Selon la plainte, Fuller a promis des bénéfices supérieurs à 100 % en 21 jours, affirmant utiliser des robots basés sur l'IA (Intelligence Artificielle) dans les négociations d'arbitrage sur le marché des cryptomonnaies.
Le suspect a utilisé une partie de l’argent collecté pour honorer ses promesses de paiement, ainsi que pour des dépenses personnelles.
Le dispositif dirigé par Nathan Fuller aurait fonctionné entre octobre 2022 et mi-2024. Au cours de cette période, le suspect a trompé environ 150 investisseurs avec de fausses promesses de rendement, collectant environ 12,3 millions de dollars américains (61,7 millions de reais).
« Fuller a faussement promis à certains investisseurs que leurs investissements généreraient des rendements supérieurs à 40 à 50 % en 30 à 45 jours et a faussement affirmé que les investisseurs pourraient réaliser des bénéfices garantis supérieurs à 100 % en seulement 21 jours. »
Pour convaincre ses victimes, le Texan a déclaré à ses victimes qu'il utilisait « Des robots de trading basés sur l'IA pour effectuer des arbitrages à haute fréquence sur les plateformes de trading d'actifs cryptographiques ».
L'Américain opérait sous le nom de Privvy Investments, LLC, et sous les noms commerciaux Privvy Investments et Gateway Digital Investments.
En outre, il a également promis que les fonds seraient protégés par une caution et une police d'assurance, ainsi qu'assurés par la FDIC, qui fonctionne de manière similaire à la FGC brésilienne. Un autre point évoqué est l’utilisation de faux relevés de compte.
Selon la plainte, les performances de ces robots ne reflétaient pas les promesses et, comme dans toute combine à la Ponzi, Fuller a utilisé l'argent des nouveaux investisseurs pour payer les anciens.
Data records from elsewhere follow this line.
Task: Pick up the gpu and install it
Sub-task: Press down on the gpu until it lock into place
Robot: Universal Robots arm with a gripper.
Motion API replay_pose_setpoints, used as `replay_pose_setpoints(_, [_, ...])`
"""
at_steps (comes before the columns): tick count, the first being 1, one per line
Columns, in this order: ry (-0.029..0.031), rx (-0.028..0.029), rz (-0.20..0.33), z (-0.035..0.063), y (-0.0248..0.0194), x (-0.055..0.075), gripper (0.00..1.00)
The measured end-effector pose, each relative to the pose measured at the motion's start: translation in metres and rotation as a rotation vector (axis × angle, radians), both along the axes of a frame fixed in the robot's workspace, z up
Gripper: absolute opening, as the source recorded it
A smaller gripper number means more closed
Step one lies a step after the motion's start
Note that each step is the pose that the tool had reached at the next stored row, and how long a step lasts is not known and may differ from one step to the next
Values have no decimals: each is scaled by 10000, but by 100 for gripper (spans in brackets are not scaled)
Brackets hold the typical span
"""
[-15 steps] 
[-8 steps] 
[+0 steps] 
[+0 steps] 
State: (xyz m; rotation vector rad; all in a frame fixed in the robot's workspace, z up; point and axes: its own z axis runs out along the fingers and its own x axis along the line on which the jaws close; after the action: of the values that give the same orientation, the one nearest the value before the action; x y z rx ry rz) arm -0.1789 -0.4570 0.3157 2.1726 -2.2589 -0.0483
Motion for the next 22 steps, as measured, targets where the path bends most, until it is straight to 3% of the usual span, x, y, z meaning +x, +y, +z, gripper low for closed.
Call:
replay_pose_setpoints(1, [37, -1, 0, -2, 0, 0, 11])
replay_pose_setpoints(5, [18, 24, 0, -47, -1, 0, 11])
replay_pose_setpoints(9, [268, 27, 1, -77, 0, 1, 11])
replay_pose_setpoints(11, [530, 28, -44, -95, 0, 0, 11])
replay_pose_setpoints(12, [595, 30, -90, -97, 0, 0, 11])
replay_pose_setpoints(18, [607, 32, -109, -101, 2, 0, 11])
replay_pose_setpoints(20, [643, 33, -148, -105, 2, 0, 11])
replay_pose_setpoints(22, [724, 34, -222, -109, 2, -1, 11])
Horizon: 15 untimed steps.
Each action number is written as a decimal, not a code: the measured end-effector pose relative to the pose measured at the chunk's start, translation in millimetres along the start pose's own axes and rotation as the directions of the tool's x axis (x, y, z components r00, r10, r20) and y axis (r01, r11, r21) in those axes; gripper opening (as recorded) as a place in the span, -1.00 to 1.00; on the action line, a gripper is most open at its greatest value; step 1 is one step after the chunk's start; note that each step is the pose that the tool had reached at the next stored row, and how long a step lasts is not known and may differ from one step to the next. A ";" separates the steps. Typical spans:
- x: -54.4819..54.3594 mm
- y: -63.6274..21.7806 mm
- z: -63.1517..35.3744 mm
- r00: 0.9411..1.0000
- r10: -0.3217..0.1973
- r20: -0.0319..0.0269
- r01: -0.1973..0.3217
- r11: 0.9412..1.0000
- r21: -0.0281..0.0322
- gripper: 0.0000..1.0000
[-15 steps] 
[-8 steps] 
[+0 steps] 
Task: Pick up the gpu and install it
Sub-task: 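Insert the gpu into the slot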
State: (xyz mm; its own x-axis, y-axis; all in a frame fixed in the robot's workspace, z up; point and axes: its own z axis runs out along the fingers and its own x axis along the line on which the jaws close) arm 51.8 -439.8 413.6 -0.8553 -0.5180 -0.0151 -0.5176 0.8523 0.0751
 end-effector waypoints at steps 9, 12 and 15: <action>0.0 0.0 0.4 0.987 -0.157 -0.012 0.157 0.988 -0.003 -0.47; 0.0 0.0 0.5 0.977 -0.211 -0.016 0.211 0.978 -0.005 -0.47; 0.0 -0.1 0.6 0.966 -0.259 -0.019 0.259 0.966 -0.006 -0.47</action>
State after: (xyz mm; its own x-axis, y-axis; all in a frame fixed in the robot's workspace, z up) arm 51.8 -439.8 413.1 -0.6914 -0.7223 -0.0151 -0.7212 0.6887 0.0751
« Il a détourné au moins 6,2 millions de dollars de fonds d'investisseurs pour des dépenses personnelles. »
Bien que la Commission ne révèle pas plus de détails, il est possible que Fuller soit poursuivi pour fraude électronique et fraude en valeurs mobilières, chacune passible d'une peine maximale de 20 ans de prison.